Dataset excerpts
····················

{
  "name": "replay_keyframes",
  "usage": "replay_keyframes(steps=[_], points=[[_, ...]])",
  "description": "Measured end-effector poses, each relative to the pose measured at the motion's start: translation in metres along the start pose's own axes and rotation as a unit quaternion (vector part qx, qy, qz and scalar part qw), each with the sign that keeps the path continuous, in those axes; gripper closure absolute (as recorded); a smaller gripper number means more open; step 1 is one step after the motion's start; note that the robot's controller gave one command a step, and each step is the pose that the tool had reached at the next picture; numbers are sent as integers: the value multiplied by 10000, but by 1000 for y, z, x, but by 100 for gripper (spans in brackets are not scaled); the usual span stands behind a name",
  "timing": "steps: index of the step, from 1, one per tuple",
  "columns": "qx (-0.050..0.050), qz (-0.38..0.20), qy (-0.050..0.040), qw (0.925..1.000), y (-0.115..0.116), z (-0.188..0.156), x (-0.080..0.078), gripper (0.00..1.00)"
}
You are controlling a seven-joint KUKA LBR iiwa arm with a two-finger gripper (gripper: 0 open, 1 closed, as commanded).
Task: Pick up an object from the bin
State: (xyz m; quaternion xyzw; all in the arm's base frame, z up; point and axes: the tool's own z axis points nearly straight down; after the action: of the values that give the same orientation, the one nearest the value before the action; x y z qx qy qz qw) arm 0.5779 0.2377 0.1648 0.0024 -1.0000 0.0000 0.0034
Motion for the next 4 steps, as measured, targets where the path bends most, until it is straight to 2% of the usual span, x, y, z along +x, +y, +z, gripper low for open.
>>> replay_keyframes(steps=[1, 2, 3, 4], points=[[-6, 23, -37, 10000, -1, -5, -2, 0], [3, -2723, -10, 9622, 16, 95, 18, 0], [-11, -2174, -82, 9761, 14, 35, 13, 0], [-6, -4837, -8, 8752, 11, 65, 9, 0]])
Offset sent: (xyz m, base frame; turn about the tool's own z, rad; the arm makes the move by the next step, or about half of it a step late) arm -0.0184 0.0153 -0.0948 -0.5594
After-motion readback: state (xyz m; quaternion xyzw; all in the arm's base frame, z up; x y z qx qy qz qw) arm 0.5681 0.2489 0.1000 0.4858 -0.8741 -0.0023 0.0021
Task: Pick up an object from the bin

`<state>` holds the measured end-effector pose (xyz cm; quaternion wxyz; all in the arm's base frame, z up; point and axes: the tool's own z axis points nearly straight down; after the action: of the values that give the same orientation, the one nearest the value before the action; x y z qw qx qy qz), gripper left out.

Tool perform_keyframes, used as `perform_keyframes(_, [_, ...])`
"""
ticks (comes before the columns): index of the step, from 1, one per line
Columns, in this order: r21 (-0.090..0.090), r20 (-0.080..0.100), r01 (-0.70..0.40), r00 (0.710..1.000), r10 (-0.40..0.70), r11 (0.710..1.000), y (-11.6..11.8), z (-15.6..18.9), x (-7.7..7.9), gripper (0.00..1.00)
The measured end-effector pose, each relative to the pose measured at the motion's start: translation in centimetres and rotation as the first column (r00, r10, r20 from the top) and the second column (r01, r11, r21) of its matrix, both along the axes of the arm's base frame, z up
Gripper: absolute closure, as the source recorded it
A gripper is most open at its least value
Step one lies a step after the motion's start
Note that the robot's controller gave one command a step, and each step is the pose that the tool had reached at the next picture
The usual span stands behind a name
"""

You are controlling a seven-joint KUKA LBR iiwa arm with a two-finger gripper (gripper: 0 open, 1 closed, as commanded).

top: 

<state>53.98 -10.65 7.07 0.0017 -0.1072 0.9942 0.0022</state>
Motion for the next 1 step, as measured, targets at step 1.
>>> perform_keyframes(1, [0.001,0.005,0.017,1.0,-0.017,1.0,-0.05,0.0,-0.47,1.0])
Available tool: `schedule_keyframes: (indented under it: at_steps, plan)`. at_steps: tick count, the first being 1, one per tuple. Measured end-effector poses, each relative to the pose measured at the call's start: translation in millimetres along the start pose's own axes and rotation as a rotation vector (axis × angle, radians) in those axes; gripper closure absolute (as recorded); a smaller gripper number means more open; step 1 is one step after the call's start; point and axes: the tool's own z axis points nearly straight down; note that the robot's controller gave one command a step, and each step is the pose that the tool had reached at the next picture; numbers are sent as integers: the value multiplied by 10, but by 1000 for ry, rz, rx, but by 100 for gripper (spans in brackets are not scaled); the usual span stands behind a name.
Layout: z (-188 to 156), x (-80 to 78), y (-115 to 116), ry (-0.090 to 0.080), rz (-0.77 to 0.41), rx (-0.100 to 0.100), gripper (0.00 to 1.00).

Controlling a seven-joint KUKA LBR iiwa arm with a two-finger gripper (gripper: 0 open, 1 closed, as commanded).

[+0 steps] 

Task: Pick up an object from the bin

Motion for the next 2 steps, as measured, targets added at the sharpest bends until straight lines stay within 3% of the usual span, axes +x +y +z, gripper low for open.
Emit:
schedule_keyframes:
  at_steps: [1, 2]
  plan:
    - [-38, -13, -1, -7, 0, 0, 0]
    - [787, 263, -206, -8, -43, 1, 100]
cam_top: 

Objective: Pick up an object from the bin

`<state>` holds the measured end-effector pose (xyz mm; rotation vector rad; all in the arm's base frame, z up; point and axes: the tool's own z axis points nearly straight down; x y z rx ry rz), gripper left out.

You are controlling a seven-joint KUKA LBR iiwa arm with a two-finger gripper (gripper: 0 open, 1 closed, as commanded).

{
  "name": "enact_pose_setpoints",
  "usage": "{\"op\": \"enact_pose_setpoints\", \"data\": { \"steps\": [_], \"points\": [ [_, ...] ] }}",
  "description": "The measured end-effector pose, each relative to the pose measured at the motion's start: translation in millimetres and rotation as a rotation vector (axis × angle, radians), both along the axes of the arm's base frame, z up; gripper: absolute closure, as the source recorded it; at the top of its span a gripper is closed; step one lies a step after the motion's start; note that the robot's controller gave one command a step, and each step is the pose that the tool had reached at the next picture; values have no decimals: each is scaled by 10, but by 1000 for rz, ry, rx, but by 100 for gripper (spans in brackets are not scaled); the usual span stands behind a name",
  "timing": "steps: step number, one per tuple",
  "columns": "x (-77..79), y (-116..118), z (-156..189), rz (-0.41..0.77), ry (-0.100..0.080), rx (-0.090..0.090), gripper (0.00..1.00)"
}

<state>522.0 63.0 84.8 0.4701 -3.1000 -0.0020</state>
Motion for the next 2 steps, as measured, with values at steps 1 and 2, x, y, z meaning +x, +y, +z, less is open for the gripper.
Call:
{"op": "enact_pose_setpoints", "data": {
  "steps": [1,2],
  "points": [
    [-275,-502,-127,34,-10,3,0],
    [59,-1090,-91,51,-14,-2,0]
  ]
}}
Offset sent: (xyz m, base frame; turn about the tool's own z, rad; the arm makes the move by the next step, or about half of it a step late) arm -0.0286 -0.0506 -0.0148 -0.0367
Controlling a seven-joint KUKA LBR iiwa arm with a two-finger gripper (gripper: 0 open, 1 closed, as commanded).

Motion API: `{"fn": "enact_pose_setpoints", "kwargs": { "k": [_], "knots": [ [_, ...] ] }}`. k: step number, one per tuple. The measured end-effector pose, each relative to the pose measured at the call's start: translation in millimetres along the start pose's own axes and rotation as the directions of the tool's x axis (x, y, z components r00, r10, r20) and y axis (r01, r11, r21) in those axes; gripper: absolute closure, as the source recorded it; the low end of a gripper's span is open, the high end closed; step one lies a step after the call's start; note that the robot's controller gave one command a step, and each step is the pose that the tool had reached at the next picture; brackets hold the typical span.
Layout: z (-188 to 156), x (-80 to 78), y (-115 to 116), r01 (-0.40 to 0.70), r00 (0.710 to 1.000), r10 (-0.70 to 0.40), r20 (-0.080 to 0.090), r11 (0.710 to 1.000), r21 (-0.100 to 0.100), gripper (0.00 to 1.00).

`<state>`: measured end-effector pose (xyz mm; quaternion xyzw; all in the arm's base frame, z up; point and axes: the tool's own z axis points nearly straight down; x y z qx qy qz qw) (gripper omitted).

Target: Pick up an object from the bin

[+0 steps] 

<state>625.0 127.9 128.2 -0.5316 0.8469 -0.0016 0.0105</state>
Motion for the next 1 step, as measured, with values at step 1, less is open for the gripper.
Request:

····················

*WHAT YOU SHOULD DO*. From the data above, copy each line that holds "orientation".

*TASK RESULT*.
State: (xyz m; quaternion xyzw; all in the arm's base frame, z up; point and axes: the tool's own z axis points nearly straight down; after the action: of the values that give the same orientation, the one nearest the value before the action; x y z qx qy qz qw) arm 0.5779 0.2377 0.1648 0.0024 -1.0000 0.0000 0.0034
`<state>` holds the measured end-effector pose (xyz cm; quaternion wxyz; all in the arm's base frame, z up; point and axes: the tool's own z axis points nearly straight down; after the action: of the values that give the same orientation, the one nearest the value before the action; x y z qw qx qy qz), gripper left out.

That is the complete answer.